RECORD SET ::
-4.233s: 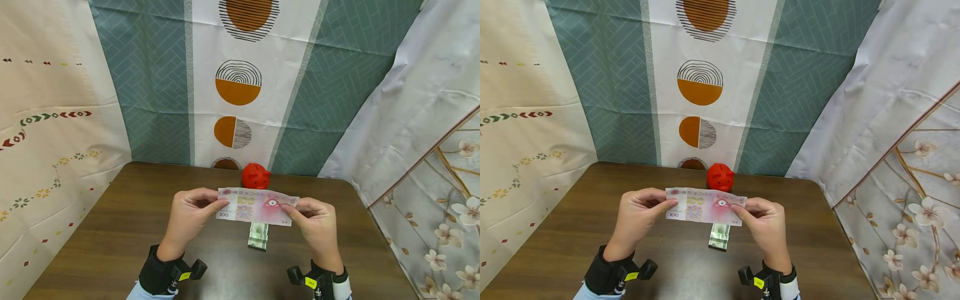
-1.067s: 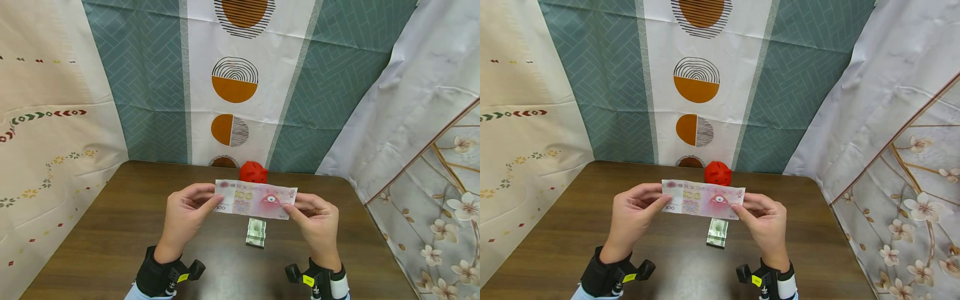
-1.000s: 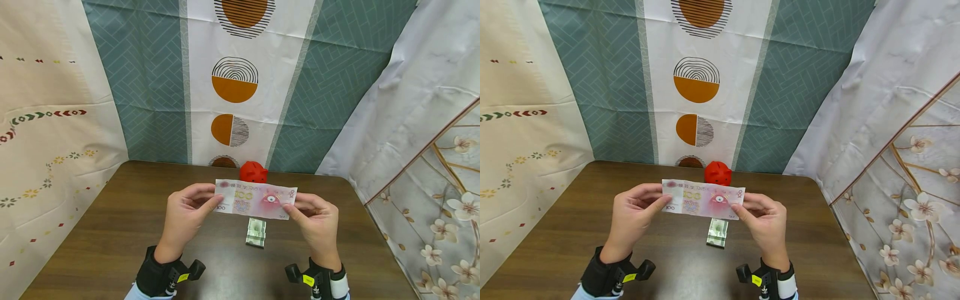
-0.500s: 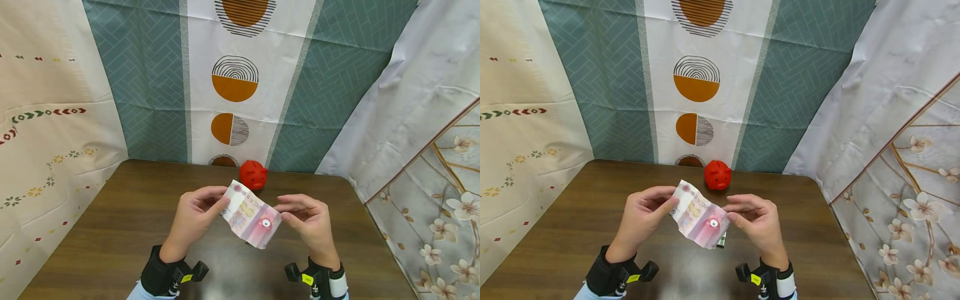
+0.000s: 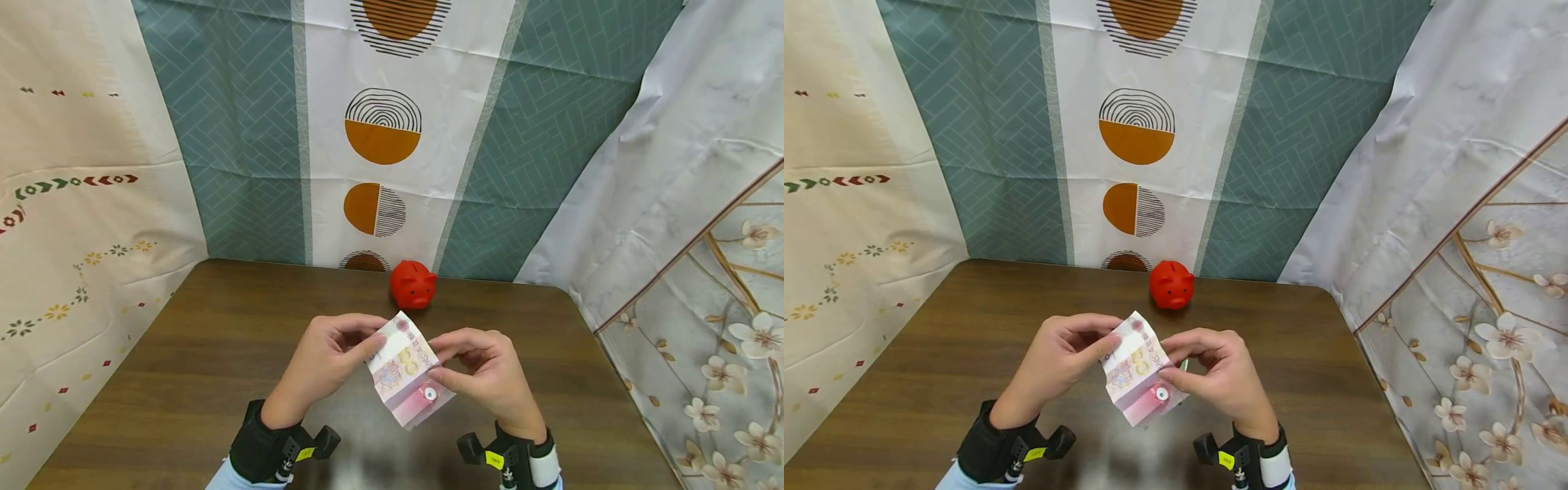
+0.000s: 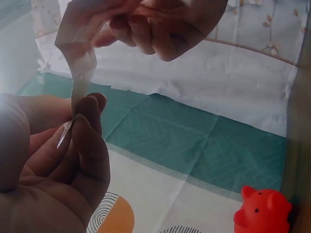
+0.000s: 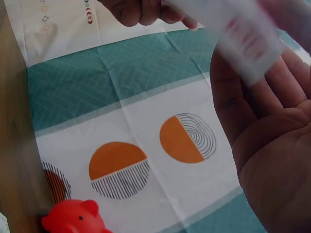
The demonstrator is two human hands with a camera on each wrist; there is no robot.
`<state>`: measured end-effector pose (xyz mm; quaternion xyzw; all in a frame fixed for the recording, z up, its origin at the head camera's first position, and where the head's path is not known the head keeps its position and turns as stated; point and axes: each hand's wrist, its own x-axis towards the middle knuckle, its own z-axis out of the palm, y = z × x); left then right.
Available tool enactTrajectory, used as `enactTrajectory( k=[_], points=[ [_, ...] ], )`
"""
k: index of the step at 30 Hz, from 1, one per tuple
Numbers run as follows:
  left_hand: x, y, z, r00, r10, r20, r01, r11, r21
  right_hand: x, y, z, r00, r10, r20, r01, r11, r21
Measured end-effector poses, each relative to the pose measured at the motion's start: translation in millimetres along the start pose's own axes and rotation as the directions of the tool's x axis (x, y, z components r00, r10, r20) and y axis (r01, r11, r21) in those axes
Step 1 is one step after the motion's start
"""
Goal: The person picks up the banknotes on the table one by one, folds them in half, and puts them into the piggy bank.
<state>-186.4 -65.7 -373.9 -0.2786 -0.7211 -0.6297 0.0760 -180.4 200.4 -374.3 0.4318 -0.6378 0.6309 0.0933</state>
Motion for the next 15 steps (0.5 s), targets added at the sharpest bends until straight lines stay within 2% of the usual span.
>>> enactTrajectory(
  k=[3, 6, 11, 15],
  points=[
    [0.9, -0.4, 0.9, 1.0, -0.012, 0.009, 0.012, 1.0, 0.009, 0.1, 2.4, 1.0, 0.999, -0.031, 0.005, 0.031, 0.999, 0.004],
    [1.5, -1.2, 2.3, 1.0, -0.03, 0.004, 0.03, 1.0, 0.005, -0.2, 4.2, 2.2, 0.997, -0.069, -0.027, 0.069, 0.997, 0.015],
    [2.0, -2.0, 4.6, 0.996, -0.069, -0.059, 0.069, 0.998, -0.008, -0.8, 3.2, 5.3, 0.983, -0.086, -0.163, 0.084, 0.996, -0.02],
    [2.7, -4.9, 9.2, 0.991, -0.062, -0.118, 0.066, 0.997, 0.028, 0.8, 3.6, 8.4, 0.953, -0.091, -0.29, 0.075, 0.995, -0.064]
  ],
)
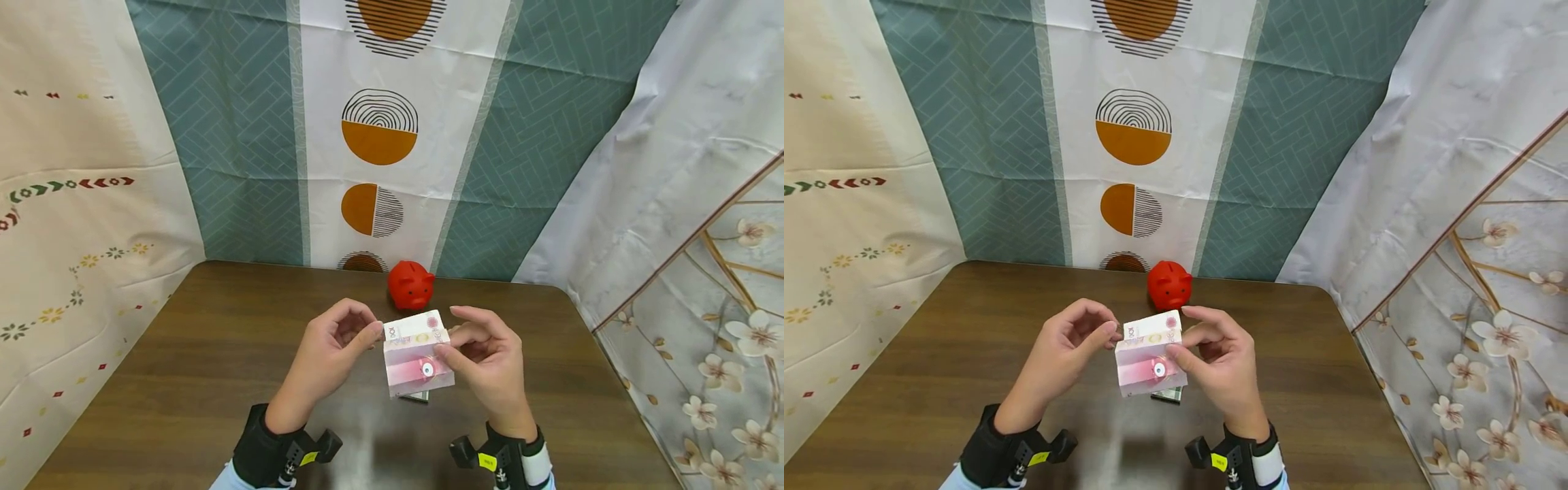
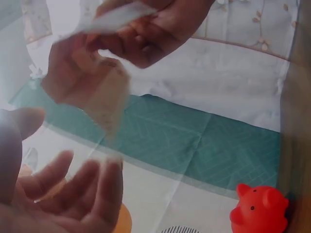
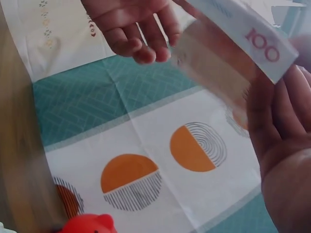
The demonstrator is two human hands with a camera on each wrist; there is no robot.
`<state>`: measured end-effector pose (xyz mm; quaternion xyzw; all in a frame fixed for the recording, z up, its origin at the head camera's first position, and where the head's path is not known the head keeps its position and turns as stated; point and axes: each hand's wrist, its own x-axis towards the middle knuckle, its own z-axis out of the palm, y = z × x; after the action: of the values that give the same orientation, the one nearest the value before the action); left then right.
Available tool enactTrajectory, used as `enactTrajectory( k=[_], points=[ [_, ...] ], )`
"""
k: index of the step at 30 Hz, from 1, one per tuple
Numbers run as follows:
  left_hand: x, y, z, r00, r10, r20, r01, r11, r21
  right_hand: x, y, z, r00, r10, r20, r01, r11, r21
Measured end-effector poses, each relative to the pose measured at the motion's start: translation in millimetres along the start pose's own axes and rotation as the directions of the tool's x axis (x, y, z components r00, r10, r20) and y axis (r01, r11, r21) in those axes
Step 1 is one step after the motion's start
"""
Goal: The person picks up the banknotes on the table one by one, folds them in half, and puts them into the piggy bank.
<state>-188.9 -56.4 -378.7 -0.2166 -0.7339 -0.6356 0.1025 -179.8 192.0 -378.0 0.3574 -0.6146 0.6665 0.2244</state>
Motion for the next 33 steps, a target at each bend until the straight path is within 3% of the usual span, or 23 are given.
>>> enactTrajectory(
  k=[4, 8, 12, 22, 25, 29, 33],
  points=[
    [-0.4, -1.7, 3.0, 0.999, 0.049, 0.001, -0.049, 0.998, 0.045, 0.9, 3.6, 5.4, 0.994, -0.009, -0.107, 0.007, 1.0, -0.021],
    [-2.4, 0.1, 2.8, 0.993, 0.102, 0.056, -0.101, 0.995, -0.02, -0.4, 4.7, 9.3, 0.985, 0.024, -0.173, -0.033, 0.998, -0.051],
    [-3.8, 2.2, 3.5, 0.988, 0.148, 0.05, -0.145, 0.988, -0.057, -1.0, 4.6, 12.0, 0.98, 0.047, -0.192, -0.062, 0.995, -0.074],
    [-4.9, 3.0, 5.9, 0.983, 0.181, -0.015, -0.182, 0.982, -0.053, -2.5, 3.2, 14.3, 0.979, 0.07, -0.191, -0.095, 0.987, -0.126],
    [-4.1, 1.9, 7.4, 0.966, 0.256, -0.038, -0.258, 0.964, -0.062, -1.7, 2.1, 14.1, 0.983, 0.031, -0.182, -0.055, 0.99, -0.126],
    [-2.8, 0.4, 9.2, 0.928, 0.366, -0.071, -0.37, 0.927, -0.057, 0.1, 1.1, 12.8, 0.989, -0.017, -0.149, -0.002, 0.992, -0.128],
    [-2.4, 0.6, 10.1, 0.901, 0.426, -0.078, -0.43, 0.902, -0.042, 1.3, 0.7, 12.2, 0.992, -0.036, -0.118, 0.024, 0.994, -0.105]
  ],
)
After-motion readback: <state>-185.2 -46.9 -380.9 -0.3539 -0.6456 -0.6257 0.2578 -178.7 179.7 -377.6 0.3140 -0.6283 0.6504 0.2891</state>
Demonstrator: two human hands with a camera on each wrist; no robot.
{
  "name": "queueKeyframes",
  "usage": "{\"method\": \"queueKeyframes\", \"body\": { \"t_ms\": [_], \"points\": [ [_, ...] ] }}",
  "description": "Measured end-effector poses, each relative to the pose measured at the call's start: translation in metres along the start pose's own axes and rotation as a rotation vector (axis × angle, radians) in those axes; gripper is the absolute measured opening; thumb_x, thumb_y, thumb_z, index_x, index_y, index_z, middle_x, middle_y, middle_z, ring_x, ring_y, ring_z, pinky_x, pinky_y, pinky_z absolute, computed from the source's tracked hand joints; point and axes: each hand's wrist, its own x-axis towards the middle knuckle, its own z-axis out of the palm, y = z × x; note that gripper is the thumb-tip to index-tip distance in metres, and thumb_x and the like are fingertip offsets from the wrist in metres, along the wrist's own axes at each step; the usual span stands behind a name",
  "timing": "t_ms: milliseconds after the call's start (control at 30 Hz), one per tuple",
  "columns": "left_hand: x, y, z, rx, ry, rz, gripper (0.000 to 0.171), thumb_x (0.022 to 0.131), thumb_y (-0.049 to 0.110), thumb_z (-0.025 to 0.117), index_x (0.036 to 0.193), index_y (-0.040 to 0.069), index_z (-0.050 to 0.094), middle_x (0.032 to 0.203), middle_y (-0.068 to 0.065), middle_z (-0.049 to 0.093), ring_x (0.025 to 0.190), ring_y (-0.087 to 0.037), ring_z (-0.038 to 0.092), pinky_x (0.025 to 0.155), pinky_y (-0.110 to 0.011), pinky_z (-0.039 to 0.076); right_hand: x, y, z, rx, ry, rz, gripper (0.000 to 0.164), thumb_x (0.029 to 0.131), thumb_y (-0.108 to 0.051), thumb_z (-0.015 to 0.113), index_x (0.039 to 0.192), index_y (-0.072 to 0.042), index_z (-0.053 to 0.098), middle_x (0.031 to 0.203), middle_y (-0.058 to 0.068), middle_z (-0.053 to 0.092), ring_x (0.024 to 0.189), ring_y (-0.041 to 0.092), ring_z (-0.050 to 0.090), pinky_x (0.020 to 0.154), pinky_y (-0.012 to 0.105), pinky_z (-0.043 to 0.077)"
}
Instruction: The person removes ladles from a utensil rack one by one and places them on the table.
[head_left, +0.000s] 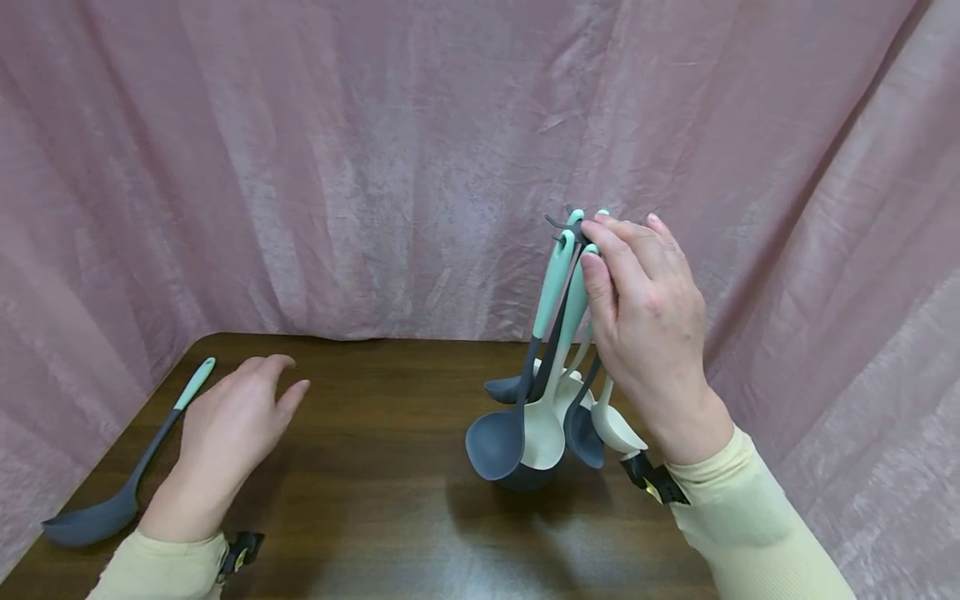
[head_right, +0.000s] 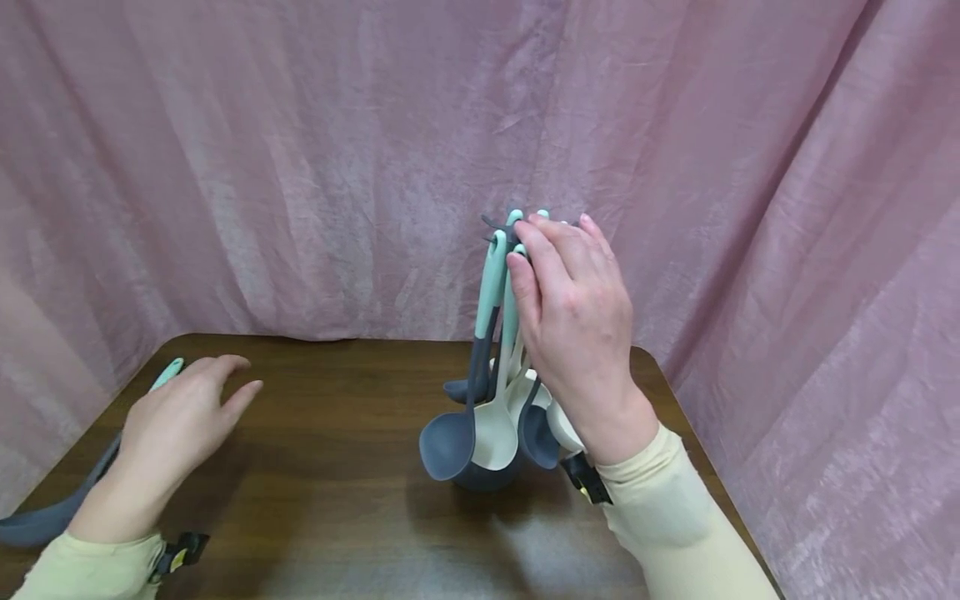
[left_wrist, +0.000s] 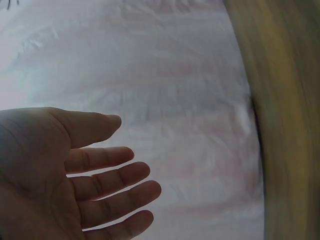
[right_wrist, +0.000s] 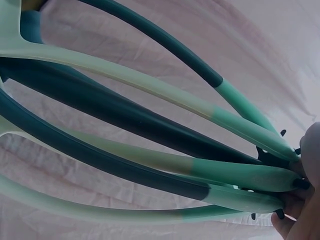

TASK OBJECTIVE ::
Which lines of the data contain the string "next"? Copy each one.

OUTPUT FOR THIS TASK ::
Motion for the next 15 steps (0.5 s), targets added at the sharpest bends until straight lines stay within 2% of the usual span.
Motion for the next 33 steps, a target at each bend until the straight path is within 3% of the usual span, or 23 are given.

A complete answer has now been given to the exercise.